Purpose: The diagnosis and management of patients with a clear cell sugar tumor of the lung (CCSTL) is challenging in the clinical practice due to its rarity.
Methods: We performed a systematic review on this field according to the Preferred Reporting Items for Systematic Reviews and Meta-Analyses guidelines. We sought eligible articles in Medline through January 1st, 2019.
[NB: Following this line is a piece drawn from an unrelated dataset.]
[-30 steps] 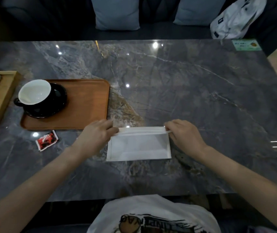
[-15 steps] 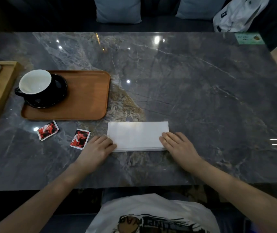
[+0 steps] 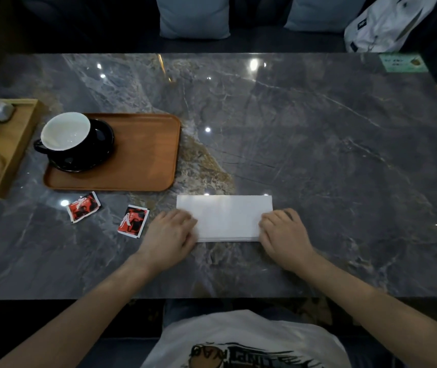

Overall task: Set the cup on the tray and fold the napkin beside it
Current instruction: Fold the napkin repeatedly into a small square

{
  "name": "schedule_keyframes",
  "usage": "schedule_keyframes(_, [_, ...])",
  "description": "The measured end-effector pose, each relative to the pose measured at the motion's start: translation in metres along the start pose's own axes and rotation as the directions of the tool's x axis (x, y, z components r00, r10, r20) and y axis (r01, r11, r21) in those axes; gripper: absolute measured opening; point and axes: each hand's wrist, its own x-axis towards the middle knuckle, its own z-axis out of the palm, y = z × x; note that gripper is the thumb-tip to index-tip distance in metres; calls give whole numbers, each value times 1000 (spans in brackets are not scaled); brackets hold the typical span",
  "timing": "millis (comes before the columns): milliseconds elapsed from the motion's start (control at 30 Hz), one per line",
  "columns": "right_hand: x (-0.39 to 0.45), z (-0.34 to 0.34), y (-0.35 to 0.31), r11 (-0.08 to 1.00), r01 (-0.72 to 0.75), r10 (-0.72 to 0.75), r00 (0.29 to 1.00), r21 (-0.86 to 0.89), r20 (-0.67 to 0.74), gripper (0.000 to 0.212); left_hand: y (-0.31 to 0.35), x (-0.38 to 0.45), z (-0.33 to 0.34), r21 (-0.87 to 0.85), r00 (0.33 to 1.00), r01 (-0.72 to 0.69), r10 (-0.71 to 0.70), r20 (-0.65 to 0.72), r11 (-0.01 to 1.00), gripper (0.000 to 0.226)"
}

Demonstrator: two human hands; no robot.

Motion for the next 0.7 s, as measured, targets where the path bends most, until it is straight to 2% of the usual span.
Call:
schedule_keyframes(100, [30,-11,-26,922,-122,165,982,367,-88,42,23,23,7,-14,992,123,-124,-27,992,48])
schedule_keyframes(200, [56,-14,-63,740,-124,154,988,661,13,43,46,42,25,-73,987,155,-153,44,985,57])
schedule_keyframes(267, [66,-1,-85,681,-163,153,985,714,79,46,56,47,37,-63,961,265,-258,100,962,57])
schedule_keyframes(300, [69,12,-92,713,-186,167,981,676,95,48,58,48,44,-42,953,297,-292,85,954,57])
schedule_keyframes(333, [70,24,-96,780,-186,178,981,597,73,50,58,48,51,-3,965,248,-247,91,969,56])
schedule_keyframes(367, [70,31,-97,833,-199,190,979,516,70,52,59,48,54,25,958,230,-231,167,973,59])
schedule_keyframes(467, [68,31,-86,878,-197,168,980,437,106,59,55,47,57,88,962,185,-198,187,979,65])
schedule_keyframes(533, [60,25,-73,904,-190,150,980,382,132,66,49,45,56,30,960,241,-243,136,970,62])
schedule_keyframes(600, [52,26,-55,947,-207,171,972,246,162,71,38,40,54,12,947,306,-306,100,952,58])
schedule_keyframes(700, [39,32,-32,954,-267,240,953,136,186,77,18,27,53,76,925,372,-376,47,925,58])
Results: Overall, 104 CCSTL cases were identified and included in the present study. The median age at diagnosis was 52 years (interquartile range 42.5-62.5), whereas the cases were almost equally distributed among males (n=48) and females (n=49). Most of the tumors were asymptomatic (60.7%) and had a benign clinical course (73.3%). Complete tumor resection with a curative intent was the treatment of choice and pathology along with immunohistochemical indices established the diagnosis. However, long-term follow up is recommended, especially among patients with underlying genetic diseases, because disseminated disease may become evident many years following the resection of the primary lesions. Furthermore, an extensive workup for excluding metastasis from another occult primary site is necessary. The updated classification of lung neoplasms has enabled the more frequent reporting of CCSTL cases in the last decade. Interestingly, our time trend analysis showed an increase in malignant cases throughout the years.
Conclusion: Both collaborative multicenter studies and basic research on the underlying pathogenetic mechanisms are deemed necessary in order to optimize the diagnosis and personalize the management of patients with this rare entity.